• [SOURCE DATA]
--- START ---

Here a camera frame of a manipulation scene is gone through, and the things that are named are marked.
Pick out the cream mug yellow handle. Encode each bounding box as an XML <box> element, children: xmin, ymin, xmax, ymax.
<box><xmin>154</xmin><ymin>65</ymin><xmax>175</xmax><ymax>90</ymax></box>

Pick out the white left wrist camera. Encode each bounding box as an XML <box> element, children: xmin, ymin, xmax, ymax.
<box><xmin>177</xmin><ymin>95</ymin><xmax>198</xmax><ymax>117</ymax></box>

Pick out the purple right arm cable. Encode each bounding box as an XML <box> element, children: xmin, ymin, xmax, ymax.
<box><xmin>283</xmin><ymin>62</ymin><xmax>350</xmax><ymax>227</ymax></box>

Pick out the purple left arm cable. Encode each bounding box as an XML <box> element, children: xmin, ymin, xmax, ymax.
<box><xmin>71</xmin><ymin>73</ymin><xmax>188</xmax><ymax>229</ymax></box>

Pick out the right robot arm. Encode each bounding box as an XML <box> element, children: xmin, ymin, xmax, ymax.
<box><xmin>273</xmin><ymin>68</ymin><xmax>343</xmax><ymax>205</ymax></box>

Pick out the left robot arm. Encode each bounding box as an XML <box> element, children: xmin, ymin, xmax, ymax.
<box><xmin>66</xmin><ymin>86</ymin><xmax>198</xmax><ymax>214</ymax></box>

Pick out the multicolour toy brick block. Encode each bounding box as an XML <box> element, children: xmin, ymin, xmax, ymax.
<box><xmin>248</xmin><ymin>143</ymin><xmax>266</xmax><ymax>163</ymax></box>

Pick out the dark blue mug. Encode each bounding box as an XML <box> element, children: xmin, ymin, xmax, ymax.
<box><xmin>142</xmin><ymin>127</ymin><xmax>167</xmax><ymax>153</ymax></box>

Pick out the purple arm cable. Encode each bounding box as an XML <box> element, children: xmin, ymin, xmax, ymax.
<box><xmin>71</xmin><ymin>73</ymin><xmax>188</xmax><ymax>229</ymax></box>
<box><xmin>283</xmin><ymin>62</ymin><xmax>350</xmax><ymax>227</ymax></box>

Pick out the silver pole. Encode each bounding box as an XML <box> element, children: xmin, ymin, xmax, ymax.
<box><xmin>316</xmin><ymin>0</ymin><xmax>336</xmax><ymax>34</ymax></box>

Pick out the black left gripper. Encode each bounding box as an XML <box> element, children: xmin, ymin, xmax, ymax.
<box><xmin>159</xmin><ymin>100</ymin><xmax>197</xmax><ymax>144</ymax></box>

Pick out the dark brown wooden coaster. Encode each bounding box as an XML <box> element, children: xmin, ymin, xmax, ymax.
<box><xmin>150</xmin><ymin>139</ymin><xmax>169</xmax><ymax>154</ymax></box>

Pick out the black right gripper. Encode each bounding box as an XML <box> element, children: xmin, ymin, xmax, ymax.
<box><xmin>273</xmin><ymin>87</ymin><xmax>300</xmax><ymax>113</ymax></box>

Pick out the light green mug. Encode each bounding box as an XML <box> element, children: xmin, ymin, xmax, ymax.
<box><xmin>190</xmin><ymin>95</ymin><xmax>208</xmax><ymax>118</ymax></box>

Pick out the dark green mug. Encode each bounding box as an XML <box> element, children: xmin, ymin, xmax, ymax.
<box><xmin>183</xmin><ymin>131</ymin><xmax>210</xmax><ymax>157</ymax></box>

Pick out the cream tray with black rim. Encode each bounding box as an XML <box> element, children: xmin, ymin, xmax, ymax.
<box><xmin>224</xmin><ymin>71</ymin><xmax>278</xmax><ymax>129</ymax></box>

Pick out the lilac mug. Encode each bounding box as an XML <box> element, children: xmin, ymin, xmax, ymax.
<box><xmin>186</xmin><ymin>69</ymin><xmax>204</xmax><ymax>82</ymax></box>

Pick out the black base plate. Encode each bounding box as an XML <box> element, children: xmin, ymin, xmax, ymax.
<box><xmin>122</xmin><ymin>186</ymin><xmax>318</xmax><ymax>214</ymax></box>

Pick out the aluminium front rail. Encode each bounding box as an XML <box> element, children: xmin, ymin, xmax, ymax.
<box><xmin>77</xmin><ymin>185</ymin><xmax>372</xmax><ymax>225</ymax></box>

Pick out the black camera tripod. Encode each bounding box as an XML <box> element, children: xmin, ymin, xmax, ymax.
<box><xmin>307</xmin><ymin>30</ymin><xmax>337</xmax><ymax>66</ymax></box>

--- END ---
--- START ---

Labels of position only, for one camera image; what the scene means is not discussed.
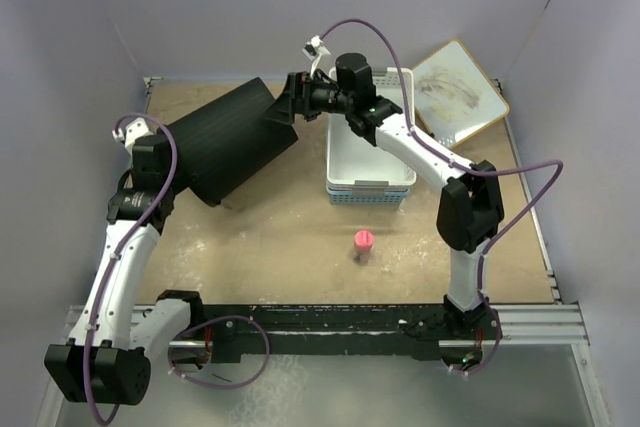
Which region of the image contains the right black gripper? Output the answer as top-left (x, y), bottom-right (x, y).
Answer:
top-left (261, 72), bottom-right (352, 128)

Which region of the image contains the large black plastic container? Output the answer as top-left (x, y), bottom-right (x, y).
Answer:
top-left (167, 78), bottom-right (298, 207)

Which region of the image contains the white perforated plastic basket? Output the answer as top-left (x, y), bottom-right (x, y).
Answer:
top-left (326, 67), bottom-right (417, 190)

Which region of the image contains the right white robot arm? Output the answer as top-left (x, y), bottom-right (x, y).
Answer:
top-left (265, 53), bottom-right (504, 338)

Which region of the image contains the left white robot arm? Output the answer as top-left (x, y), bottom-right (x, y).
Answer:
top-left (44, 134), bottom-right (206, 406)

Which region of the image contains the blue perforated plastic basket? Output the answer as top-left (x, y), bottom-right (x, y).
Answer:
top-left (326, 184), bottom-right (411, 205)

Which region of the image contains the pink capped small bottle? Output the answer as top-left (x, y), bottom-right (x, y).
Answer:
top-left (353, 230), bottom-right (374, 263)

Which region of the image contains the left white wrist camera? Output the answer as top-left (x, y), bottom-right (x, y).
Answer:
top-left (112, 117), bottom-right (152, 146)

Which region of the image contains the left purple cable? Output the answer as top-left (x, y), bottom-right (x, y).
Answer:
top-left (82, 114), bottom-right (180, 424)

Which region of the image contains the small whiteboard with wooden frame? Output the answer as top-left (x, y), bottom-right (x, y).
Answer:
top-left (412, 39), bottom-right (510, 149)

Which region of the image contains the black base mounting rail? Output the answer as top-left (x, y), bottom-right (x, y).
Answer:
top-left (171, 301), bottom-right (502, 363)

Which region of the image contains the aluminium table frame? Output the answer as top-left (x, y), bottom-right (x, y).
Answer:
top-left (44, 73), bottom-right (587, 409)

--- END ---

• [WORK TO COMPLETE] Copy word for word the stretch of entries above from the line that has "Here a camera" through the line that has "Pick out the left", both ends included, and nothing outside it.

• [OUTPUT FOR THIS TASK]
Here a camera frame of a manipulation scene is gone through, and the things that are named are marked.
Pick out the cream mug yellow handle. Encode each bounding box as an XML <box> element, children: xmin, ymin, xmax, ymax.
<box><xmin>154</xmin><ymin>65</ymin><xmax>175</xmax><ymax>90</ymax></box>

Pick out the white left wrist camera. Encode each bounding box as an XML <box> element, children: xmin, ymin, xmax, ymax.
<box><xmin>177</xmin><ymin>95</ymin><xmax>198</xmax><ymax>117</ymax></box>

Pick out the purple right arm cable. Encode each bounding box as an XML <box> element, children: xmin, ymin, xmax, ymax.
<box><xmin>283</xmin><ymin>62</ymin><xmax>350</xmax><ymax>227</ymax></box>

Pick out the purple left arm cable. Encode each bounding box as an XML <box> element, children: xmin, ymin, xmax, ymax.
<box><xmin>71</xmin><ymin>73</ymin><xmax>188</xmax><ymax>229</ymax></box>

Pick out the right robot arm. Encode each bounding box as an XML <box> element, children: xmin, ymin, xmax, ymax.
<box><xmin>273</xmin><ymin>68</ymin><xmax>343</xmax><ymax>205</ymax></box>

Pick out the left robot arm. Encode each bounding box as an XML <box> element, children: xmin, ymin, xmax, ymax.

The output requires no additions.